- _EXERCISE GOAL_
Output the data in full. Keep every word exact and exclude the pictures.
════════
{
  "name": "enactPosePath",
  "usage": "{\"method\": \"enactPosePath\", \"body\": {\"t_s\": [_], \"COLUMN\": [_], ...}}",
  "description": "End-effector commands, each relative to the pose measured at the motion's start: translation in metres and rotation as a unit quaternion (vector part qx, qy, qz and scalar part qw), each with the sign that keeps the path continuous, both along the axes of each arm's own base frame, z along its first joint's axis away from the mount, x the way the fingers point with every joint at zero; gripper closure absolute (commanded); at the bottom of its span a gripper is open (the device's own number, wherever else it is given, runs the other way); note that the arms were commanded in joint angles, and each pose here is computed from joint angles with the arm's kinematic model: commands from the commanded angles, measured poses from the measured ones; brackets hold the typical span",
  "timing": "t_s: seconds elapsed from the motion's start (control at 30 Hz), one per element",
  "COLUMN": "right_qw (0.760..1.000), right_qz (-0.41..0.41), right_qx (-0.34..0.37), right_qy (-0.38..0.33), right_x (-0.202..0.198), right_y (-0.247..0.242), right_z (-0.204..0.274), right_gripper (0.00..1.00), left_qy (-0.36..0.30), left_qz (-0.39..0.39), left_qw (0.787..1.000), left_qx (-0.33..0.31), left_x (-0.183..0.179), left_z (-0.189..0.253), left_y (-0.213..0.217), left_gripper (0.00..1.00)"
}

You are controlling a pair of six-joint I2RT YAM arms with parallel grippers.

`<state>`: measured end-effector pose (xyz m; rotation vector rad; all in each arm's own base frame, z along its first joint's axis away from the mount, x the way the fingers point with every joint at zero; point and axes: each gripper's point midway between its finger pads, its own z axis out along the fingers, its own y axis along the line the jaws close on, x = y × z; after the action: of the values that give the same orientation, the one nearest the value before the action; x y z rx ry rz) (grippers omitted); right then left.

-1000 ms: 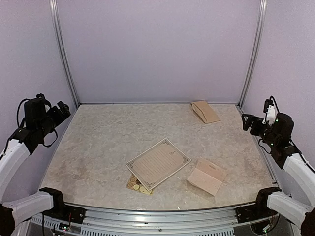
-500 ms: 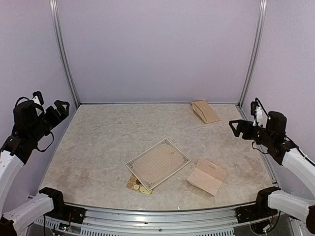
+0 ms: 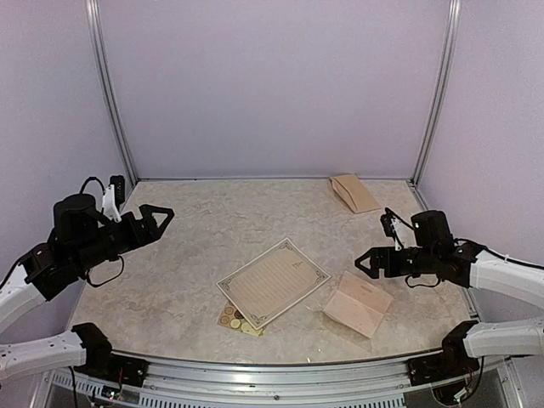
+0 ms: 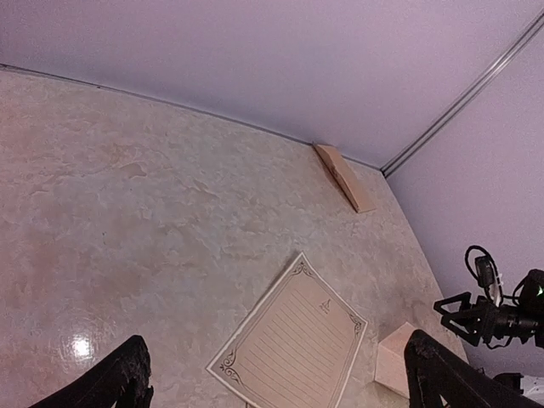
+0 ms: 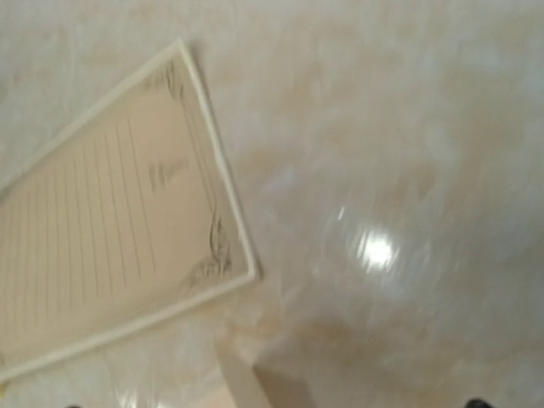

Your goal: Place the letter into the envelope and seal it

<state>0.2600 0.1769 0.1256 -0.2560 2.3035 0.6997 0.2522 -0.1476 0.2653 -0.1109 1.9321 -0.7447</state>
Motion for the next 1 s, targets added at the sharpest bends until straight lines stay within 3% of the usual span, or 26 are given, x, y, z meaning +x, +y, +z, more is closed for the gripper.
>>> {"method": "enactPosePath", "body": {"t_s": [0.0, 0.33, 0.47, 0.6, 0.73, 0.87, 0.97], "right_qw": [0.997, 0.989, 0.985, 0.986, 0.995, 0.997, 0.981], "right_qz": [0.027, 0.056, 0.05, 0.031, 0.01, 0.046, 0.1], "right_qx": [-0.023, -0.072, -0.109, -0.12, -0.07, 0.059, 0.15], "right_qy": [0.062, 0.119, 0.126, 0.113, 0.071, -0.006, -0.067], "right_x": [-0.025, -0.043, -0.044, -0.036, -0.022, -0.016, -0.02], "right_y": [0.008, 0.022, 0.022, 0.021, 0.031, 0.063, 0.086], "right_z": [-0.032, -0.076, -0.087, -0.079, -0.04, 0.032, 0.088], "right_gripper": [0.06, 0.25, 0.53, 0.97, 1.0, 1.0, 1.0], "left_qy": [-0.005, 0.006, 0.011, 0.011, 0.001, -0.021, -0.043], "left_qz": [-0.009, -0.036, -0.042, -0.044, -0.05, -0.072, -0.098], "left_qw": [1.0, 0.999, 0.999, 0.999, 0.999, 0.996, 0.992], "left_qx": [-0.003, -0.004, -0.006, -0.008, -0.017, -0.038, -0.064], "left_x": [-0.003, -0.011, -0.013, -0.014, -0.015, -0.015, -0.017], "left_z": [0.003, -0.004, -0.005, -0.004, 0.002, 0.017, 0.031], "left_y": [-0.016, -0.035, -0.038, -0.038, -0.041, -0.051, -0.062], "left_gripper": [0.01, 0.01, 0.01, 0.01, 0.01, 0.01, 0.01]}}
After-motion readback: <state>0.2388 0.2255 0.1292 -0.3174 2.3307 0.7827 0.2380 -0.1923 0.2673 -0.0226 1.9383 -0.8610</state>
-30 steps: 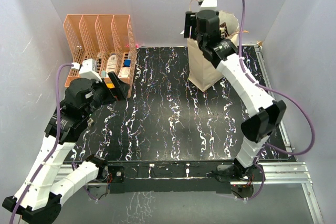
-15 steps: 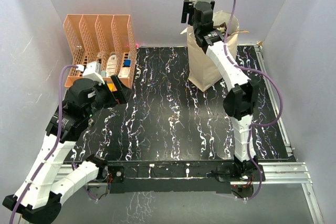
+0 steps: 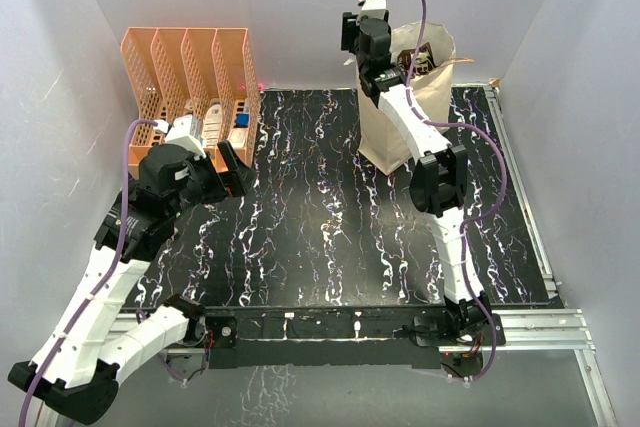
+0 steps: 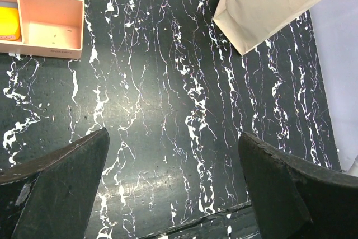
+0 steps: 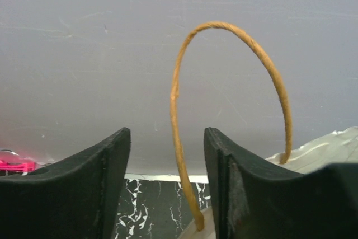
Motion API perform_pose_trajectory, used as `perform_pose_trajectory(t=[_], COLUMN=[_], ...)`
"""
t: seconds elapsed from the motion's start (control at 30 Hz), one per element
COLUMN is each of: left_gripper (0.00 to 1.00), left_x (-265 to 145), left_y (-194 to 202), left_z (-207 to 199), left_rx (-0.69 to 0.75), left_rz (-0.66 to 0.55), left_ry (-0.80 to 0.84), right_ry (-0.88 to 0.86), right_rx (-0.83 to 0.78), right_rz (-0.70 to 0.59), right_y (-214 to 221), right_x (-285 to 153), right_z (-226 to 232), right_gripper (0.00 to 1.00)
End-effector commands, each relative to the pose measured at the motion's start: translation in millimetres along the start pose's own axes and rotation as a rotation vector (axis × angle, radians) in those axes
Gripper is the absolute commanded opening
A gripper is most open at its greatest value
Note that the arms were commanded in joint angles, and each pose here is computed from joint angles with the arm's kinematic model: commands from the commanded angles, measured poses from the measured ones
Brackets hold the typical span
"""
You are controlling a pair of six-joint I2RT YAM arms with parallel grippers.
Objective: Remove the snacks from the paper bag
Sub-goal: Move the paper bag to the center of the board.
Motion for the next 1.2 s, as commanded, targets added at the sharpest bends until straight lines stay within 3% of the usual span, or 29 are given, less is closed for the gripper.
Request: perform_pose_trajectory(t=[0.0, 0.2, 0.23, 0.53, 0.83, 1.17], left_gripper=[0.98, 0.98, 0.98, 0.98, 0.98, 0.98], left_x=[-5.4, -9.2, -10.2, -21.5, -42.4, -46.2], left_y=[-8.6, -7.9, -8.0, -12.9, -12.3, -12.3], left_z=[-2.5, -7.0, -6.4, -14.8, -17.8, -24.6], left_rx=[0.022, 0.022, 0.02, -0.026, -0.078, -0.128], left_rz=[-0.029, -0.021, -0.025, -0.048, -0.073, -0.068], left_ry=[0.005, 0.031, 0.029, 0.071, 0.103, 0.134], right_ry=[-0.003, -0.061, -0.074, -0.276, -0.377, -0.576], right_rx=[0.027, 0.035, 0.04, 0.087, 0.104, 0.142], right_rz=[-0.151, -0.159, -0.158, -0.118, -0.017, 0.098], right_y=[-48.0, -60.9, -64.9, -96.9, -92.0, -85.3], right_x=[2.3, -5.6, -9.3, -65.5, -122.8, -224.1], right_z=[-0.1, 12.3, 15.2, 61.4, 93.7, 115.6], right_gripper=[0.52, 0.09, 0.08, 0.07, 0.07, 0.07])
Point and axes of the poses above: each gripper's point midway between its finger pads, its own x axis out along the fingers, its own z axis along the line the jaws close on, y = z × x, the point moved 1 cm from there along -x, back along the fingers, and after that the axes turned 3 degrees about x, right-handed, at the moved point
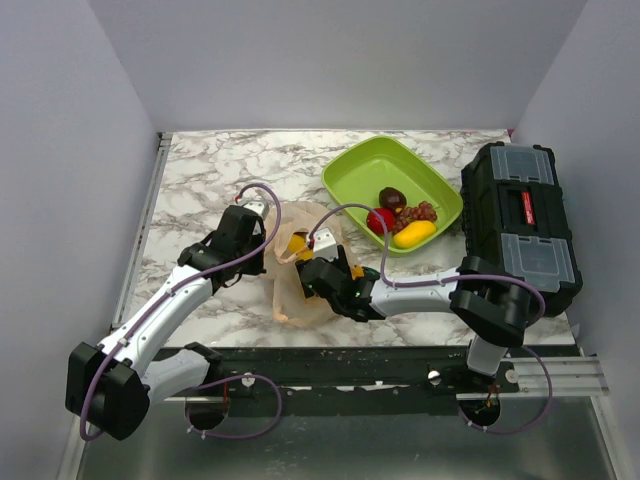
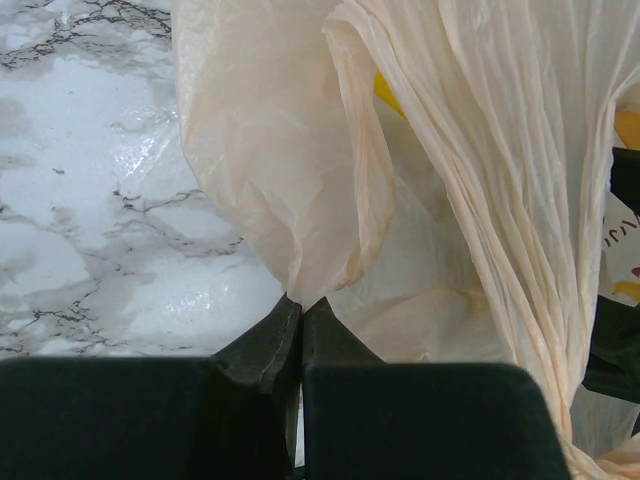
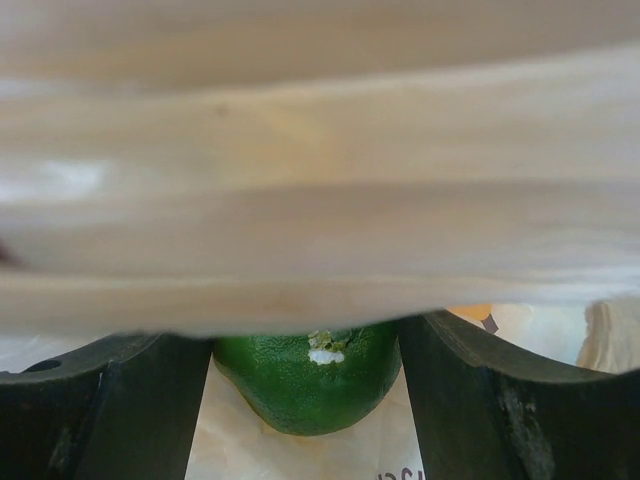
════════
- _ANSWER FOR THIS EXERCISE_
{
  "name": "enactPosePath",
  "usage": "{\"method\": \"enactPosePath\", \"body\": {\"t_s\": [_], \"COLUMN\": [_], ...}}",
  "description": "End-effector commands, each relative to the pose measured at the motion's start: translation in metres and rotation as a unit quaternion (vector part qx, qy, qz and scalar part qw), each with the sign that keeps the path continuous, both along the axes of each arm's own base frame, z along its first joint's axis away from the mount, x the way the fingers point with every joint at zero; gripper closure absolute (commanded); at the bottom of its span a gripper is open (the device's own number, wherever else it is given, runs the other way); note that the arms were commanded in joint angles, and each pose here is computed from joint angles with the arm's kinematic model: commands from the commanded angles, measured poses from the measured ones; brackets hold the typical span",
  "timing": "t_s: seconds elapsed from the motion's start (control at 30 Hz), one per element",
  "COLUMN": "right_qw (0.760..1.000), right_qz (-0.41..0.41), right_qx (-0.34..0.37), right_qy (-0.38..0.33), right_x (-0.202..0.198), right_y (-0.247..0.242), right_z (-0.204..0.274), right_gripper (0.00..1.00), left_qy (-0.36..0.30), left_qz (-0.39..0.39), left_qw (0.787..1.000), left_qx (-0.33..0.31), left_x (-0.183..0.179), left_z (-0.189..0.253), left_y (-0.213..0.217), left_gripper (0.00..1.00)"
}

You are controlling a pair of six-joint I2RT YAM arms with parallel grippers.

`<state>`: measured end-effector pose (xyz m; rotation vector rad; all in each arm's own base frame, z along its first joint's axis away from the mount, x the way the fingers point with every joint at zero; point and axes: each gripper's point midway between its finger pads, its own z axis out along the fingers, its own y axis along the line the jaws close on, x = y × z; after the action: of the values that give the same orientation, the one nearest the value before the action; x y z rx ry rz) (grippers omitted); right then left.

-1000 ms: 
-500 ms: 
+0 ms: 
+0 ms: 
+0 ms: 

Your goal: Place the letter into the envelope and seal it

<state>0.2600 0.1769 0.1256 -0.2560 2.3035 0.6997 0.2522 -0.1476 0.2653 -0.1109 1.9321 -0.7447</state>
Motion for the next 1 s, targets added at the sharpest bends until straight lines stay within 3% of the usual span, or 26 are given, x, y, z meaning +x, +y, +z, more is closed for the gripper.
>>> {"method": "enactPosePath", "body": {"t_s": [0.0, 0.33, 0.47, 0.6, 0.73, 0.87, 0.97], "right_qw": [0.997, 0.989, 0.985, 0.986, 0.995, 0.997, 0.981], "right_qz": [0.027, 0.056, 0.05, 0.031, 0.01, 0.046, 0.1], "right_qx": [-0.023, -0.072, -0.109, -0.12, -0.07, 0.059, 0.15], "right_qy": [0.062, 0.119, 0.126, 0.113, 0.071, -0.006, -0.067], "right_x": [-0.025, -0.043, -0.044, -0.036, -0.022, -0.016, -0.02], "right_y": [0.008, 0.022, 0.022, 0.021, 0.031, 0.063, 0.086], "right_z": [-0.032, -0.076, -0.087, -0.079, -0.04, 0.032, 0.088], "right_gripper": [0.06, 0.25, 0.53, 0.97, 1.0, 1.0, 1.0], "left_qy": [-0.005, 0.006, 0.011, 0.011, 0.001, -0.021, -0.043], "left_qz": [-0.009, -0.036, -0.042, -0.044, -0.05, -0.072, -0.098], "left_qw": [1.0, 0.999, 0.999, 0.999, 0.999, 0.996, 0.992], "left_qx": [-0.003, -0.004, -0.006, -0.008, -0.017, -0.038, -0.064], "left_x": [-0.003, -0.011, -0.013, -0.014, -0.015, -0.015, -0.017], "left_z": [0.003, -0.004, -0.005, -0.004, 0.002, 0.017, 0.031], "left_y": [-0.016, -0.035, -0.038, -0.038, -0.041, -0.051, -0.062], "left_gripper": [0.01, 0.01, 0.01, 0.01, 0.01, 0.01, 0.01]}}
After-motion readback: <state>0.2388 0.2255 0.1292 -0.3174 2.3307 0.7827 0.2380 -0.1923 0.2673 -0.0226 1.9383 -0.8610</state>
-30 steps: 
-15 steps: 
+0 steps: 
+0 steps: 
+0 steps: 
Motion API perform_pose_trajectory, used as `perform_pose_trajectory(t=[_], COLUMN=[_], ...)`
"""
t: seconds elapsed from the motion's start (control at 30 Hz), one per element
COLUMN is each of: left_gripper (0.00 to 1.00), left_x (-265 to 145), left_y (-194 to 202), left_z (-207 to 199), left_rx (-0.69 to 0.75), left_rz (-0.66 to 0.55), left_ry (-0.80 to 0.84), right_ry (-0.88 to 0.86), right_rx (-0.83 to 0.78), right_rz (-0.70 to 0.59), right_y (-214 to 221), right_x (-285 to 153), right_z (-226 to 232), right_gripper (0.00 to 1.00)
End-effector commands, each relative to the pose measured at the motion's start: translation in millimetres along the start pose's own axes and rotation as a rotation vector (axis × angle, radians) in those axes
Gripper is the absolute commanded opening
A gripper is most open at its greatest value
Note that the arms were commanded in joint angles, and each pose here is computed from joint angles with the arm's kinematic model: commands from the commanded angles, measured poses from the measured ones
Brackets hold the typical span
"""
You are controlling a pair of six-joint I2RT YAM arms with parallel grippers.
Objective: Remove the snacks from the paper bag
Sub-goal: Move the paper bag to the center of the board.
Motion for the next 1.2 s, as commanded, targets added at the sharpest bends until straight lines stay within 3% of the usual span, or 29 are given, less is closed for the gripper.
Request: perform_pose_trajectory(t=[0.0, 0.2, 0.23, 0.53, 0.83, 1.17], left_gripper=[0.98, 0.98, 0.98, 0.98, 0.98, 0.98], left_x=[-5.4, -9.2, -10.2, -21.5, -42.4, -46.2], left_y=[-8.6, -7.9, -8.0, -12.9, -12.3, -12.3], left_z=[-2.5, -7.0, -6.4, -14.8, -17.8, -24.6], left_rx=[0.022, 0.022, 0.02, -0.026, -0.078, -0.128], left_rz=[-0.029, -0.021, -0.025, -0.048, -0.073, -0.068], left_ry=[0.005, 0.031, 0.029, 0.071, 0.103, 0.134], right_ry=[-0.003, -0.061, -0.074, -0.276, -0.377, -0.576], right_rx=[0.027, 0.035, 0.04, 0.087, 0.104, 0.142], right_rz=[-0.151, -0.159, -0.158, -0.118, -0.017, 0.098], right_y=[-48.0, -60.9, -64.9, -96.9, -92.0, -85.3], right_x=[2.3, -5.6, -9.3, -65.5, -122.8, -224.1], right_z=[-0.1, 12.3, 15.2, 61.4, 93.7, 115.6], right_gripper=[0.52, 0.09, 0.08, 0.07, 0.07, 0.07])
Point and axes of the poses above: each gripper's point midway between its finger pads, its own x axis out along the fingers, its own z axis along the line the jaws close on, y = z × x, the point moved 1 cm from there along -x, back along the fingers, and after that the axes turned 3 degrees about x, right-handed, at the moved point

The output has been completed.